Military Character Deficits

So now we have John Walsh. Another flag officer who steps on his crank and then pretends he was ill at the time.  Maybe it’s a David Patraeus thing, a kind of self-love, a lust for advancement and the values lost in the heat of that pursuit. Just as the former CIA director gave sexual harassment a boost with Paula Broadwell, the former Montana Adjutant General, now Senator, Walsh is giving Post Traumatic Stress Disorder (PTSD) a bad name, throwing true combat fatigue victims under the bus in the process. PTSD is already the dubious “medical” default setting for any soldier or veteran who behaves badly.

Walsh has very partially (and incoherently) backed away from his blaming of PTSD:

 In an interview Friday with KMMS Radio in Bozeman, Walsh clarified comments he made Wednesday to The Associated Press claiming his “head was not in a place very conducive to a classroom and an academic environment” at the time he wrote his thesis because he was being treated for PTSD.

“One thing … I would really like to clear up is that I am in no way -- no way -- tying what I did to any type of PTSD,” Walsh told KMMS. “It had nothing to do with the mistake that I made. People are trying to say I may have said that. … That is not in any way what I meant or said.”

Modern abuse of a combat vitae dates to John Kerry and Vietnam. Kerry parlayed three months in a combat zone to a chest full of medals and service ribbons duplicates of which he promptly threw on the White House lawn in a fit of feigned political pique.

Playing both sides of the street, war hero/anti-war hero, Kerry used his Navy service as a stepping stone in Massachusetts’ politics. It worked, it still works for Kerry. Lieutenant Kerry, and allies like Jane Fonda, made allegations about American atrocities that were unsupported by evidence. The Secretary of State is still reviled by many veterans for good reasons. Kerry was no Audie Murphy.

Walsh is a disturbing echo of the Kerry military ethos of the 1970s.

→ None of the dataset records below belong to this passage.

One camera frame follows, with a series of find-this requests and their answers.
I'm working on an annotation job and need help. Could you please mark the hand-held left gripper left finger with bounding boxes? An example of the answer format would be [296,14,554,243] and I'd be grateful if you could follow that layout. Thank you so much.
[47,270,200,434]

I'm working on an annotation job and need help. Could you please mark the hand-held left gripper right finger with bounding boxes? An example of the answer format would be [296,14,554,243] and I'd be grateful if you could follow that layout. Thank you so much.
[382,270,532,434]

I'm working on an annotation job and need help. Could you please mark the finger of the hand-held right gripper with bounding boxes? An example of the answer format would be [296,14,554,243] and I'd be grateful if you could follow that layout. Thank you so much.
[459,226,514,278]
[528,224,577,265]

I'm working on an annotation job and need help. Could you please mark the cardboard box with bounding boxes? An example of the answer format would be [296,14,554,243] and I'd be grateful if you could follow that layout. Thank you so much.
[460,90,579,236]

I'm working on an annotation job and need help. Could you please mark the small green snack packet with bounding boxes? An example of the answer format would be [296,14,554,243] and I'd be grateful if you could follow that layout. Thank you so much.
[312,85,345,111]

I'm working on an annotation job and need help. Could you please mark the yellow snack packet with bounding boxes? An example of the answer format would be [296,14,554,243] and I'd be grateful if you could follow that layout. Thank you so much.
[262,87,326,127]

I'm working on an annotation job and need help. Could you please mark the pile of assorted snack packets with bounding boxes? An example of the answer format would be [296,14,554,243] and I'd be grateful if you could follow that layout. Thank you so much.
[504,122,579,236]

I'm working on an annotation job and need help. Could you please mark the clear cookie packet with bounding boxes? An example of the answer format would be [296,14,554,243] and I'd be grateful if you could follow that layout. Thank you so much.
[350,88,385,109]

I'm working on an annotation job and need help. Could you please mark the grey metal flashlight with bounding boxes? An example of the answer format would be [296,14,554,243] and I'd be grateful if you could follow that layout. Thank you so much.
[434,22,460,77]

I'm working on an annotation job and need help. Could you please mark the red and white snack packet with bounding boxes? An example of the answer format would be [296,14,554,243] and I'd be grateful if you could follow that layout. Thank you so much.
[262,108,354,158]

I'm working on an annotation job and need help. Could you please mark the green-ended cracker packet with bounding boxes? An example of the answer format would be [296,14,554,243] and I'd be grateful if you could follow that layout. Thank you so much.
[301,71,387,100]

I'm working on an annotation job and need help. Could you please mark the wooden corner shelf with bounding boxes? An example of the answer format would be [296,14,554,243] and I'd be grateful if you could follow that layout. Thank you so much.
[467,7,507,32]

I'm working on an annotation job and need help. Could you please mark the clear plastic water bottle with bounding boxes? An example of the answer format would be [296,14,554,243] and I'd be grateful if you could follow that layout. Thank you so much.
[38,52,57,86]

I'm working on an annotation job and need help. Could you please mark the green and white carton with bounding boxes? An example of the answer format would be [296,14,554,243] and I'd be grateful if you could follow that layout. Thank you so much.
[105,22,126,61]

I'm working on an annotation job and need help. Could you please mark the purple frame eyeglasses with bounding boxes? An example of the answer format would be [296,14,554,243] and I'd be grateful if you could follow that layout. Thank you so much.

Alas, the real problem here isn’t personal integrity so much as national security institutions at risk. Kerry and Walsh raise questions about the standards in the Army, Navy, and Air Force, the erosion of national military values like “duty, honor, and country.”

With Kerry, where was the US Navy brass when he collected all those decorations, including three purple hearts for trivial injuries? Kerry never lost a day of duty for his “wounds.” Even by Vietnam standards, Kerry’s fruit salad orgy still amazes contemporaries.                      

Upon coming home, Kerry morphed into a very different, and very politicized naval officer; often half in and half out of uniform, often wearing/not wearing military decorations at anti-war protest rallies. Where was the admiralty then and subsequently when his Swift Boat shipmates challenged Kerry’s Vietnam resume during that pyrrhic presidential bid?

Now we have General Walsh in another political campaign. Put aside the banal stupidity of plagiarism in an era where any high school sophomore can screen a paper for fraud. Put aside also, for the moment, the question of why a US Army colonel can’t write an original 14 page “thesis” (sic).  Put aside also the questions of how this guy got to be a state adjutant, a lieutenant governor, and an appointed US senator.

Instead, ask how did this fellow ever got a military commission, let alone a flag officer slot? He was promoted from colonel to general after cheating at the Army War College (AWC)! Speaking of the AWC, how is an institution credentialed to grant graduate degrees not able to screen for resume hustlers and plagiarists? And how is a fourteen-page cribbed essay a “thesis” in any post-graduate program? On the academic credibility scale, Carlisle Barracks, Pennsylvania, now joins the ranks of dot.com degree factories.    

The Air Force has not escaped the depression in military values. Ninety-two missile launch officers were implicated in a recent cheating scandal associated with procedural competence. Subsequent inquiries suggest that cheating on proficiency tests has been part of the “culture” at all three ICBM bases for years. The USAF men and women with their fingers on the nuclear button can’t be trusted? Good grief, what’s next?

So here we are once again, with the Walsh fiasco, left to wonder about the integrity of Department of Defense leadership and institutions. And predictably, all of the usual suspects are out on soapboxes defending the indefensible. Excuses suggest that Walsh is a stress victim or he was just distracted, or just guilty of trivial neglect. Even the Clinton defense has been deployed again; Walsh’s behavior is likened to small or private matters, not something that could taint his public professional judgment.

Senator John Walsh’s defenders are probably correct in their calculations. Character flaws like cheating or plagiarism do not matter. After all, one of two major American political parties is behind Walsh “100 percent.” Keep in mind that Walsh didn’t fudge the truth as a junior officer, he cheated as a colonel. Cheating doesn’t matter in the officer corps because apparently character doesn’t matter either.  Among politicians, character seldom matters; and now flag officers have lowered that bar too.  Prudens Futuri  indeed!

 

G murphy Donovan is a Vietnam veteran who writes about the politics of national security.